• [Assigned task] Search the entries below. Return every line that has "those" in it.

[Opening Data extract section]

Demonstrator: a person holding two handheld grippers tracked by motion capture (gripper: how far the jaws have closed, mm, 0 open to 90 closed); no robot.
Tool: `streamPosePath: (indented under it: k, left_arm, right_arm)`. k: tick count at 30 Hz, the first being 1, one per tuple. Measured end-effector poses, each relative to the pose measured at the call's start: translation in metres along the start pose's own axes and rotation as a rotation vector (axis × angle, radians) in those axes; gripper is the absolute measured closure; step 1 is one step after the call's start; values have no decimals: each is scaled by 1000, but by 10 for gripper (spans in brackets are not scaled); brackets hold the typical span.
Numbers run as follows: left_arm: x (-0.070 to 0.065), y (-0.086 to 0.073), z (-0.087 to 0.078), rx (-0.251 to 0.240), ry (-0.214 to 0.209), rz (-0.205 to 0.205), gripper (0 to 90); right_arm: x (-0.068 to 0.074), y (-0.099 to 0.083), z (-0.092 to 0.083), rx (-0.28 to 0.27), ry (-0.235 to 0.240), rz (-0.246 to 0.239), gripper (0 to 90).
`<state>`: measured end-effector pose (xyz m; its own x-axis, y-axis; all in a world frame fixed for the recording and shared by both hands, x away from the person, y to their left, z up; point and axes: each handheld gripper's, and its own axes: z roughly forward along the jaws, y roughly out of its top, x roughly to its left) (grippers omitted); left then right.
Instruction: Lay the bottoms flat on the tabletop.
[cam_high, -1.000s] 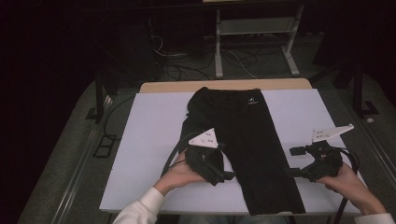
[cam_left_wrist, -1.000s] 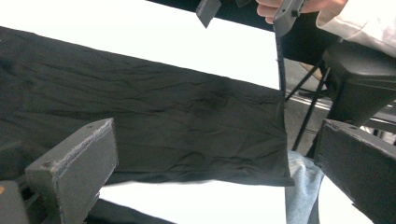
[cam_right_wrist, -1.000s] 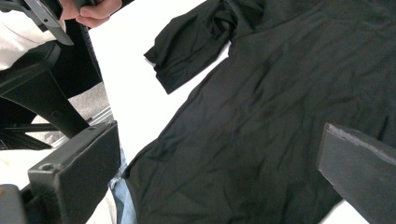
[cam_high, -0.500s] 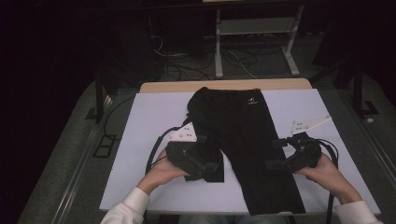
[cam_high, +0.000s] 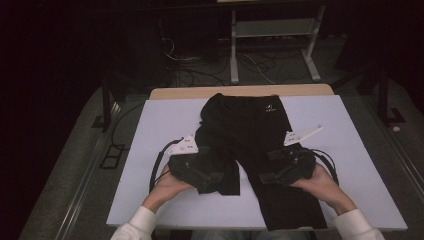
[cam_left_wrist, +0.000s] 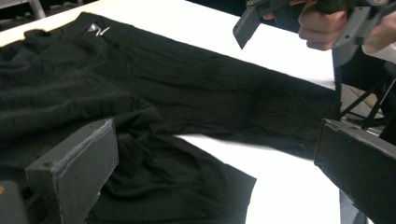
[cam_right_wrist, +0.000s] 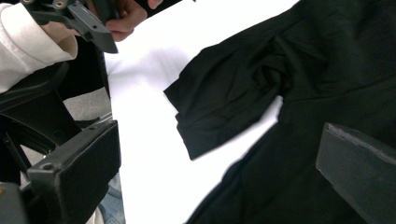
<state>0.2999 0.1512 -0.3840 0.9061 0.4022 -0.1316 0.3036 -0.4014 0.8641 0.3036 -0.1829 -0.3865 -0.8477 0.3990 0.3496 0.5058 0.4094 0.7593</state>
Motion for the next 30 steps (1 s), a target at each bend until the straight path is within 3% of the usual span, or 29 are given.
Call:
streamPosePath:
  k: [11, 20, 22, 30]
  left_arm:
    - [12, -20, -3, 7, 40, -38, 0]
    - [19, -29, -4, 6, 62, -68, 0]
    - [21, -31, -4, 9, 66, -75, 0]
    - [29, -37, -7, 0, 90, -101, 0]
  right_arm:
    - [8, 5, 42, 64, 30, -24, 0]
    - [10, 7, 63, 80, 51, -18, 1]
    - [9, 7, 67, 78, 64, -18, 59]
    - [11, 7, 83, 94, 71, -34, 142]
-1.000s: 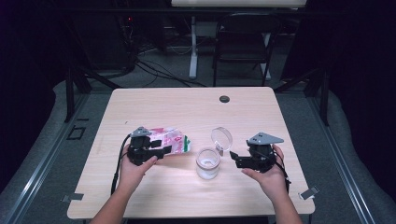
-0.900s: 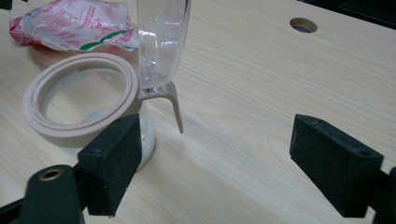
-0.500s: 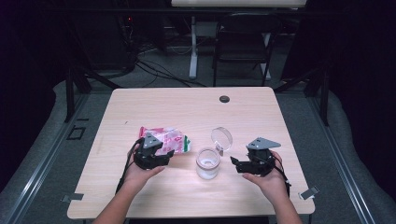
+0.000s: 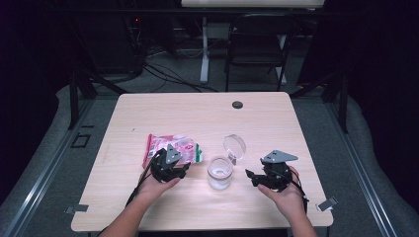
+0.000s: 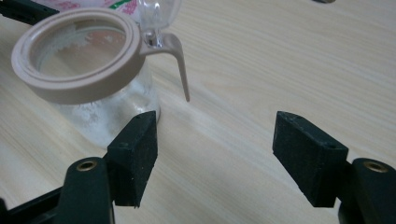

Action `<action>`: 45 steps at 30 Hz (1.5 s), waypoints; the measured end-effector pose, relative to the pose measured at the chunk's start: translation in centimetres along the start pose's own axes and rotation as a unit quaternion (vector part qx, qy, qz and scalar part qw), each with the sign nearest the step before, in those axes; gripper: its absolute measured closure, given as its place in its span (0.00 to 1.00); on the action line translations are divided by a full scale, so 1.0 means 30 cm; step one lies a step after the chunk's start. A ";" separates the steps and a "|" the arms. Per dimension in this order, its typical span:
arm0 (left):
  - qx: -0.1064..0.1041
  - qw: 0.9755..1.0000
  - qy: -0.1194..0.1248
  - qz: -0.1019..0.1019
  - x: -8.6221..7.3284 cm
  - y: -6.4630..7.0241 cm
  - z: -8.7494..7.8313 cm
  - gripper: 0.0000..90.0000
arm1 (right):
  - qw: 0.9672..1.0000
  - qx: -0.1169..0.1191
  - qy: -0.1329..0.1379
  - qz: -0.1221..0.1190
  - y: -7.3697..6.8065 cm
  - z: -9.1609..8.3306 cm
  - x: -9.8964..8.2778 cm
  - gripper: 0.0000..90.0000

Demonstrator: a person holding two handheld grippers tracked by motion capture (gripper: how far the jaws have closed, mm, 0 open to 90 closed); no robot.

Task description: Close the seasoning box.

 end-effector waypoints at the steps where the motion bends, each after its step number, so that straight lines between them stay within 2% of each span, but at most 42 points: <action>1: -0.004 1.000 0.000 0.004 0.001 0.005 0.003 0.46 | 1.000 -0.002 -0.004 0.002 0.000 0.001 -0.005 0.34; 3: -0.009 1.000 -0.002 0.010 0.006 0.017 0.011 0.42 | 1.000 -0.003 -0.008 0.008 0.002 0.003 -0.014 0.34; 6: -0.008 1.000 -0.009 0.018 0.012 0.030 0.029 0.41 | 1.000 -0.007 -0.011 0.011 0.007 -0.002 -0.022 0.36; 12: 0.017 0.999 -0.024 0.031 0.007 0.026 0.063 0.41 | 1.000 -0.011 -0.008 0.019 0.011 -0.013 -0.031 0.37; 13: 0.026 0.999 -0.024 0.028 0.004 0.022 0.069 0.41 | 1.000 -0.014 -0.007 0.018 0.012 -0.013 -0.031 0.37; 17: 0.039 0.999 -0.031 0.023 -0.008 -0.010 0.079 0.41 | 1.000 -0.015 -0.012 0.011 0.011 -0.009 -0.032 0.37; 21: 0.048 0.998 -0.034 0.019 -0.029 -0.037 0.089 0.43 | 1.000 -0.013 -0.010 0.011 0.013 -0.009 -0.029 0.37; 27: 0.057 0.998 -0.041 -0.001 -0.043 -0.063 0.096 0.46 | 1.000 -0.012 -0.009 0.010 0.015 -0.005 -0.028 0.38; 29: 0.063 0.997 -0.044 -0.002 -0.043 -0.067 0.099 0.48 | 1.000 -0.011 -0.009 0.010 0.014 -0.002 -0.027 0.39; 37: 0.063 0.997 -0.051 -0.021 -0.046 -0.077 0.108 0.55 | 1.000 -0.006 -0.019 0.005 0.010 0.011 -0.029 0.42; 39: 0.063 0.996 -0.051 -0.032 -0.047 -0.084 0.110 0.57 | 1.000 -0.005 -0.018 0.007 0.008 0.009 -0.029 0.46; 42: 0.060 0.996 -0.052 -0.035 -0.047 -0.090 0.109 0.59 | 1.000 0.002 -0.015 0.014 0.008 0.007 -0.029 0.48; 45: 0.066 0.996 -0.050 -0.037 -0.047 -0.092 0.109 0.60 | 1.000 0.001 -0.021 0.020 0.009 0.007 -0.029 0.48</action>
Point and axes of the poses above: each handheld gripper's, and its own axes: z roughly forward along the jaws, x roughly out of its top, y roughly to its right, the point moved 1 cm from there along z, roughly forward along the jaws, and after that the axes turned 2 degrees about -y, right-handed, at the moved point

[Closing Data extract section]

• [Answer to the problem]
Tool: `streamPosePath: (indented under it: k, left_arm, right_arm)`. k: tick count at 30 Hz, the first being 1, one per tuple. Measured end-effector poses, each relative to the pose measured at the call's start: translation in metres along the start pose's own axes and rotation as a rotation vector (axis × angle, radians) in those axes; gripper is the absolute measured closure; step 1 is one step after the call's start; values have no decimals: each is scaled by 1000, but by 10 for gripper (spans in brackets are not scaled); brackets hold the typical span.
Action `<action>`: 45 steps at 30 Hz (1.5 s), waypoints; the measured end-effector pose, relative to the pose measured at the chunk's start: translation in centimetres along the start pose's own axes and rotation as a unit quaternion (vector part qx, qy, qz and scalar part qw), each with the sign nearest the step before, in those axes; gripper: its absolute measured closure, given as its place in its span (0.00 to 1.00); on the action line translations are divided by a full scale, so 1.0 means 30 cm; step one lies a step after the chunk's start. A ";" separates the steps and a "|" the arms. Per dimension in this order, its typical span:

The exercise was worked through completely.